Scheel J, Pepperkok R, Lowe M, Griffiths G, Kreis TE - J. Cell Biol. (1997)

Bottom Line: These patches are devoid of marker proteins of the ER, the intermediate compartment (IC), and do not contain KDEL receptor.Taken together these results suggest that enhanced binding of coatomer to membranes completely inhibits the BFA-induced retrograde transport of Golgi resident proteins to the ER, probably by inhibiting fusion of Golgi with ER membranes, but does not interfere with the disassembly of the stacked Golgi cisternae and recycling of KDEL receptor to the IC.These results confirm our previous results suggesting that COPI is involved in anterograde membrane transport from the ER/IC to the Golgi complex (Pepperkok et al., 1993), and corroborate that COPI regulates retrograde membrane transport between the Golgi complex and ER in mammalian cells.

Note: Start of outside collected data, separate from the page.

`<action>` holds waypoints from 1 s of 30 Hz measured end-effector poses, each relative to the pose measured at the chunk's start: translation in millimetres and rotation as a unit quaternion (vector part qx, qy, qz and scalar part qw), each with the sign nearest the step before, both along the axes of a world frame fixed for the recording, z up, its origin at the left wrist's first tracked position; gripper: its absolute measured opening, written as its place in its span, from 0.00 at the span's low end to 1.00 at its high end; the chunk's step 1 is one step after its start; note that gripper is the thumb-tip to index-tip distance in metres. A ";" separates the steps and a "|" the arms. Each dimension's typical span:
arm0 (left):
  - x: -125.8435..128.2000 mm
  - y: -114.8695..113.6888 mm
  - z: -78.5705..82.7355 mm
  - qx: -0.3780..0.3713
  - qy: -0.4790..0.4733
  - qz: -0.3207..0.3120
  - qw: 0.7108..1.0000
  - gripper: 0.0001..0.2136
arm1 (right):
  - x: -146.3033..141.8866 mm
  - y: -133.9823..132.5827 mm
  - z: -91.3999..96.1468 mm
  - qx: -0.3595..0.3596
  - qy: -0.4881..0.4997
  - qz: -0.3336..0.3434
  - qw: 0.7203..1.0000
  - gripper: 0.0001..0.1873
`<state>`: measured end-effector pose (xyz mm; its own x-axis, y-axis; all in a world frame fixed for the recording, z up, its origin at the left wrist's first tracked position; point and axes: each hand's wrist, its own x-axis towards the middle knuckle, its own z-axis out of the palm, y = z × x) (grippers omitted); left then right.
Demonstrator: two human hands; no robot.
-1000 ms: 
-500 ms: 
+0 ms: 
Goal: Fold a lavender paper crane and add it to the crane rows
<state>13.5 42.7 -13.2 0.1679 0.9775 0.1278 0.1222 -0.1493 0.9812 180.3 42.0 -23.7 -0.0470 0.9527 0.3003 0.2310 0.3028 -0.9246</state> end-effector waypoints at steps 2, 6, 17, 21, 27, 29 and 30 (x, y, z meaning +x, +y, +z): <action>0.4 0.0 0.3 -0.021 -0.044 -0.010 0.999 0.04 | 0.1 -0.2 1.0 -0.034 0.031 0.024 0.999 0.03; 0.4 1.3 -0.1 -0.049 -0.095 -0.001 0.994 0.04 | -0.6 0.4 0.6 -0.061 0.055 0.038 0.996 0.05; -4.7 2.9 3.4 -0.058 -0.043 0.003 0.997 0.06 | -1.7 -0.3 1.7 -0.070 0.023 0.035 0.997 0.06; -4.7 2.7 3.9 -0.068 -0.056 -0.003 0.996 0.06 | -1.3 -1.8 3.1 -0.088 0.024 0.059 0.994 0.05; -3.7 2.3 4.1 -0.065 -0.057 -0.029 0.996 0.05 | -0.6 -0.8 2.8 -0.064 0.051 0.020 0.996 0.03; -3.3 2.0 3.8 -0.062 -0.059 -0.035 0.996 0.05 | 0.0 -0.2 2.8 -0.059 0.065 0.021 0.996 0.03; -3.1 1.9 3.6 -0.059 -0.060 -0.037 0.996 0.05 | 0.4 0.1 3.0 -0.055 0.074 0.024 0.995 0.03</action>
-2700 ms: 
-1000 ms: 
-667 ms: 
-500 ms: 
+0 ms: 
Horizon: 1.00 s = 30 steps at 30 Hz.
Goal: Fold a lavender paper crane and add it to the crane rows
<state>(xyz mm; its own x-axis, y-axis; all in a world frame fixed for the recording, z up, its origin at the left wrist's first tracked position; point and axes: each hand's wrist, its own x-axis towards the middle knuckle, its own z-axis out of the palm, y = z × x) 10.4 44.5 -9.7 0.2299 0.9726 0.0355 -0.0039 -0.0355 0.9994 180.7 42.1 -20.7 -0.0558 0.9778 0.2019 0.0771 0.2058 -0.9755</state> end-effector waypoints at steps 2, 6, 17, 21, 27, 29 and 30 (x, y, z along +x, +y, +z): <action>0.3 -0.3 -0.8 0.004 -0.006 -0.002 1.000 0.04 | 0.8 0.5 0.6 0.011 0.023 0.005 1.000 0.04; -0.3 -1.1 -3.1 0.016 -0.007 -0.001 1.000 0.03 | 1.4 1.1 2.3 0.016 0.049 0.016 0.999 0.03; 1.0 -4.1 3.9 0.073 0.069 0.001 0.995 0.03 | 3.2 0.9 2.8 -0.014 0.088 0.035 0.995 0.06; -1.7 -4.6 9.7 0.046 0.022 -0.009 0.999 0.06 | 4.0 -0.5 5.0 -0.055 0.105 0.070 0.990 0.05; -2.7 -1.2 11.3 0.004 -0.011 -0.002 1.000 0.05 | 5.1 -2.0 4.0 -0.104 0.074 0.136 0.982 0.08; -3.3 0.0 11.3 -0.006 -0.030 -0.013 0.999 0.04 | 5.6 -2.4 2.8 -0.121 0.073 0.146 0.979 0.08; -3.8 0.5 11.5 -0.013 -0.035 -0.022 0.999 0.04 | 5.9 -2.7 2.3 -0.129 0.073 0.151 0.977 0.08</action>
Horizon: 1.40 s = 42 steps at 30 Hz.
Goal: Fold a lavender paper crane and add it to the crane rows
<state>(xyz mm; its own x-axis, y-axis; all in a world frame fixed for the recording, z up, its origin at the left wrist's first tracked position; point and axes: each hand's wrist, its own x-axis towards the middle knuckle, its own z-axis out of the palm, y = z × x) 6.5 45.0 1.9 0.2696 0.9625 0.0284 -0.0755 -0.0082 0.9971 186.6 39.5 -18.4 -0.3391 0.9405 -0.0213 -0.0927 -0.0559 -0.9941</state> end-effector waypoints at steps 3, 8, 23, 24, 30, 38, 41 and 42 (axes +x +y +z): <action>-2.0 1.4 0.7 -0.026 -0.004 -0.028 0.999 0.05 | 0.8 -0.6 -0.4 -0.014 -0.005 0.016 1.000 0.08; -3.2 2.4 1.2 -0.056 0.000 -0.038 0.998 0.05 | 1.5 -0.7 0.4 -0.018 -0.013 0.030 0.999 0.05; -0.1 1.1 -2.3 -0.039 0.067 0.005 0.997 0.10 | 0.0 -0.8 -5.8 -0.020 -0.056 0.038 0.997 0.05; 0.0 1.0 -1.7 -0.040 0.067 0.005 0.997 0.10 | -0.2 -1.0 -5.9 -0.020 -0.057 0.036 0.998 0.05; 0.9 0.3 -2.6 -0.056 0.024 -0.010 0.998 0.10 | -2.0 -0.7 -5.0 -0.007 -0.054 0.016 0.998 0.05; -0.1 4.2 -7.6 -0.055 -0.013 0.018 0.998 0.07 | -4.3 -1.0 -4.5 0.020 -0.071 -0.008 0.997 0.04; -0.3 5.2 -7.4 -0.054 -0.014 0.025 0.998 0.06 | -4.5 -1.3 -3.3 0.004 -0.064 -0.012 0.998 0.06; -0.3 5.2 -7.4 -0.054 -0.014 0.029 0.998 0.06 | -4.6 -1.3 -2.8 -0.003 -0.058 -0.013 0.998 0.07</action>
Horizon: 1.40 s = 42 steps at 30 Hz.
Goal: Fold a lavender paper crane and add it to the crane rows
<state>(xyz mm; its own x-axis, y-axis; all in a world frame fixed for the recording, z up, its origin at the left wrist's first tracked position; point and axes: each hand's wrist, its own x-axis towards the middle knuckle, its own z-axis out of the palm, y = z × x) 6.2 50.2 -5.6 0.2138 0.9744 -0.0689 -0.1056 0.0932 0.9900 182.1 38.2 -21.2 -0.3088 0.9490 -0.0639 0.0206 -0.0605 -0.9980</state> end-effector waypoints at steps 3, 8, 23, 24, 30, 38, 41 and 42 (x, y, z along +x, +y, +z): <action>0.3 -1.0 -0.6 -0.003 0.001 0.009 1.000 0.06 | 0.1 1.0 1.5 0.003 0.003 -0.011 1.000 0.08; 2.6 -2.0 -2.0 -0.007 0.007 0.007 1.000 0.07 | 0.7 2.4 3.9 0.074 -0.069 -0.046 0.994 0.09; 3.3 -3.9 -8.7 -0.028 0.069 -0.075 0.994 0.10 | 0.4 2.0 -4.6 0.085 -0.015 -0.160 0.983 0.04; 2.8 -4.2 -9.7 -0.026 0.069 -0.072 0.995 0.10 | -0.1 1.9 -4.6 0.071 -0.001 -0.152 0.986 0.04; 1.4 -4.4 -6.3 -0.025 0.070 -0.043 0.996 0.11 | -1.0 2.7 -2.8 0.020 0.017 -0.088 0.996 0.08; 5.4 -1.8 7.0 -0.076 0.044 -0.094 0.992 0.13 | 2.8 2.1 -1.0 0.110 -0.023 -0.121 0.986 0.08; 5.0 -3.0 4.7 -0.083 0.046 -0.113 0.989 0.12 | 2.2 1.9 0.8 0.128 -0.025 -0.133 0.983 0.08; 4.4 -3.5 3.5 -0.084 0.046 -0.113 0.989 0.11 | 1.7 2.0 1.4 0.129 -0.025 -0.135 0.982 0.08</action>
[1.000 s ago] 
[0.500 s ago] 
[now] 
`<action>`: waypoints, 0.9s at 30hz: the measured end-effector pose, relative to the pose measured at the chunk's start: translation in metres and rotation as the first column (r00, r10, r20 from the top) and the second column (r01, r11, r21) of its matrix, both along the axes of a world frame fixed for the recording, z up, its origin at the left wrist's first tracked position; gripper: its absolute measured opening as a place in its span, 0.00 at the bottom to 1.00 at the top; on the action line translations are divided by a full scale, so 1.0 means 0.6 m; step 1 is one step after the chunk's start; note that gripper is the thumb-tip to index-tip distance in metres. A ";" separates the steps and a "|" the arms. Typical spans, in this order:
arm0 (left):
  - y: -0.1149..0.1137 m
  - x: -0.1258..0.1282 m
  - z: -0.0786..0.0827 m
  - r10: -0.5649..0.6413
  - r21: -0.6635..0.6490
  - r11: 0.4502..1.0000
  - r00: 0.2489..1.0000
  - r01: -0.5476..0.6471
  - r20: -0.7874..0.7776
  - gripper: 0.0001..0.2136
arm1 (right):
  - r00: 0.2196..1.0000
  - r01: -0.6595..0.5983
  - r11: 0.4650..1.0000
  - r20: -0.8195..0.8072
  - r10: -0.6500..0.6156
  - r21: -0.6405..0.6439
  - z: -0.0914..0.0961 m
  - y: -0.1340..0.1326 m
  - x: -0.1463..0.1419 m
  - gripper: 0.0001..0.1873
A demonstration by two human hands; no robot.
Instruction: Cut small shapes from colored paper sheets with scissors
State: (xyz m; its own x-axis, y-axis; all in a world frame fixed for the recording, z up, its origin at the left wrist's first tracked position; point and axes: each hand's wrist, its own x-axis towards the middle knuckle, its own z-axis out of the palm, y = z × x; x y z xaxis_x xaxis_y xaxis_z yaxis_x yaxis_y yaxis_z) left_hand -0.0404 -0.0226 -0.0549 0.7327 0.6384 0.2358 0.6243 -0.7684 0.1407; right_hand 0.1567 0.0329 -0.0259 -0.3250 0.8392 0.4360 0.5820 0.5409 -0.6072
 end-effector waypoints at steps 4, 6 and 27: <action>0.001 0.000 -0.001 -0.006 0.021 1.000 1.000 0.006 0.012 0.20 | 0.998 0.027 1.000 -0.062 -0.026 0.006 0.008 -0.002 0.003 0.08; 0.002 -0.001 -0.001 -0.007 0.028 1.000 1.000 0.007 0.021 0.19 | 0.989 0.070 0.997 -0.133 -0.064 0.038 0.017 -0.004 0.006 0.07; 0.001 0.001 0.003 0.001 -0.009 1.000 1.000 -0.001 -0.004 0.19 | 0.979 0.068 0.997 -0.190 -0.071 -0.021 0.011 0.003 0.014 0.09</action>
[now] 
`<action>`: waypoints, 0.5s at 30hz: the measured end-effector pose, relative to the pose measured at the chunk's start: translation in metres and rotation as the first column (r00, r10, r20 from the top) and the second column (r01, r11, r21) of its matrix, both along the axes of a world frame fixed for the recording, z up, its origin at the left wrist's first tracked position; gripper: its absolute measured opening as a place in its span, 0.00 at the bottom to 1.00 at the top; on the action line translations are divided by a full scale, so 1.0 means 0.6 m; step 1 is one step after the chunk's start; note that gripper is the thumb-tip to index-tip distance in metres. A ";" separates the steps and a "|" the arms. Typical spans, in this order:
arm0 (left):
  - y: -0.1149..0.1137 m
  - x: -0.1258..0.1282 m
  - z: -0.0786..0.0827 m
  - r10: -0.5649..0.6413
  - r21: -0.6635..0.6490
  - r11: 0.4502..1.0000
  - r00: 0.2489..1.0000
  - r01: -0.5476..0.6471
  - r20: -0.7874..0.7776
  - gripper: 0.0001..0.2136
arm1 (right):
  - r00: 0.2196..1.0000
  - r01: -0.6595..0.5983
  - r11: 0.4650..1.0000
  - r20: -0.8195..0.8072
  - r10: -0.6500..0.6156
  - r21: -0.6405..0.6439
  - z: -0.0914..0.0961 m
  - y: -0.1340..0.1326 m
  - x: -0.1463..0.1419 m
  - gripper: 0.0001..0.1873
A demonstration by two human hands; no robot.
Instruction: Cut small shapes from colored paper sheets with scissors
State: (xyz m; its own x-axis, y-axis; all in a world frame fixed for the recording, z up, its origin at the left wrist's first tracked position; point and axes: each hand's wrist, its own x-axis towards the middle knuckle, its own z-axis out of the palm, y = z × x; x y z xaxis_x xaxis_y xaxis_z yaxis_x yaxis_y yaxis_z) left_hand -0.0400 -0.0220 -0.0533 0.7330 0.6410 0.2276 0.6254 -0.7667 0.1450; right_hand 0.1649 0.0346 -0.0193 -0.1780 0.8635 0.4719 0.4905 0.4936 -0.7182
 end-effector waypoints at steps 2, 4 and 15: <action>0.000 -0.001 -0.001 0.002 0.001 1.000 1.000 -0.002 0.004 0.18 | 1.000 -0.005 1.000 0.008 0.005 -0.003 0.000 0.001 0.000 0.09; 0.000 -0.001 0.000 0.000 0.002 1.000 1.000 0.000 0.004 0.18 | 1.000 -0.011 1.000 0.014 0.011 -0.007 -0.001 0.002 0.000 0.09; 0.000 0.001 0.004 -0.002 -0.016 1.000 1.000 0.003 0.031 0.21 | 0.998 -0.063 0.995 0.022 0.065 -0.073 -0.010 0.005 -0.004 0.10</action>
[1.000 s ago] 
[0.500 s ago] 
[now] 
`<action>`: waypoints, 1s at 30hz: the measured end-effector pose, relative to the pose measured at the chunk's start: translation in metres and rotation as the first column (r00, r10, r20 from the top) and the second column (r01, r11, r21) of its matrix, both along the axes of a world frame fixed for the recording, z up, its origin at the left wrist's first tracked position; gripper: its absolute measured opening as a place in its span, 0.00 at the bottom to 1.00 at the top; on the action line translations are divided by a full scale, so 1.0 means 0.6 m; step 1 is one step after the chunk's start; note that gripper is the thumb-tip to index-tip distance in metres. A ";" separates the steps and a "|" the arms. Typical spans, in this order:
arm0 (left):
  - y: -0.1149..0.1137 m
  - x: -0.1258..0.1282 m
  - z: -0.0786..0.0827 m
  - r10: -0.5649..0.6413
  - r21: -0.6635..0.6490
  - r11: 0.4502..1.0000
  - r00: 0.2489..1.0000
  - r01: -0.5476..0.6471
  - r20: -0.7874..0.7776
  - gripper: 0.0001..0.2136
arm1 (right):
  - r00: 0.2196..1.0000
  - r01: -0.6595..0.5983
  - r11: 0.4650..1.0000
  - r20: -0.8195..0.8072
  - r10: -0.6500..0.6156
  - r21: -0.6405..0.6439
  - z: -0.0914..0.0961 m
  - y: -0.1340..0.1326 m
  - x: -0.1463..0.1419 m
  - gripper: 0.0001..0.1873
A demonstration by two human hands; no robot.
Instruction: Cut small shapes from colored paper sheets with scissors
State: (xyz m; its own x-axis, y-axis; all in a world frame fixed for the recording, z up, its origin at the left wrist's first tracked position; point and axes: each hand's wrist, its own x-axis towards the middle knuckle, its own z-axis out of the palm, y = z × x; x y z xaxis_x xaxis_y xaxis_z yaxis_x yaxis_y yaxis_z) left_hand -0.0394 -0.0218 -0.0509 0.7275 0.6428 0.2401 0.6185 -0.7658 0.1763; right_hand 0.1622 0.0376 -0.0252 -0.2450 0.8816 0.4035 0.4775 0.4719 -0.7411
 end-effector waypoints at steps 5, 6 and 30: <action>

View Article: PubMed Central - PubMed

Affiliation: Department of Cell Biology, Sciences III, University of Geneva, Switzerland.

ABSTRACT
Addition of brefeldin A (BFA) to mammalian cells rapidly results in the removal of coatomer from membranes and subsequent delivery of Golgi enzymes to the endoplasmic reticulum (ER). Microinjected anti-EAGE (intact IgG or Fab-fragments), antibodies against the "EAGE"-peptide of beta-COP, inhibit BFA-induced redistribution of beta-COP in vivo and block transfer of resident proteins of the Golgi complex to the ER; tubulo-vesicular clusters accumulate and Golgi membrane proteins concentrate in cytoplasmic patches containing beta-COP. These patches are devoid of marker proteins of the ER, the intermediate compartment (IC), and do not contain KDEL receptor. Interestingly, relocation of KDEL receptor to the IC, where it colocalizes with ERGIC53 and ts-O45-G, is not inhibited under these conditions. While no stacked Golgi cisternae remain in these injected cells, reassembly of stacks of Golgi cisternae following BFA wash-out is inhibited to only approximately 50%. Mono- or divalent anti-EAGE stabilize binding of coatomer to membranes in vitro, at least as efficiently as GTP(gamma)S. Taken together these results suggest that enhanced binding of coatomer to membranes completely inhibits the BFA-induced retrograde transport of Golgi resident proteins to the ER, probably by inhibiting fusion of Golgi with ER membranes, but does not interfere with the disassembly of the stacked Golgi cisternae and recycling of KDEL receptor to the IC. These results confirm our previous results suggesting that COPI is involved in anterograde membrane transport from the ER/IC to the Golgi complex (Pepperkok et al., 1993), and corroborate that COPI regulates retrograde membrane transport between the Golgi complex and ER in mammalian cells.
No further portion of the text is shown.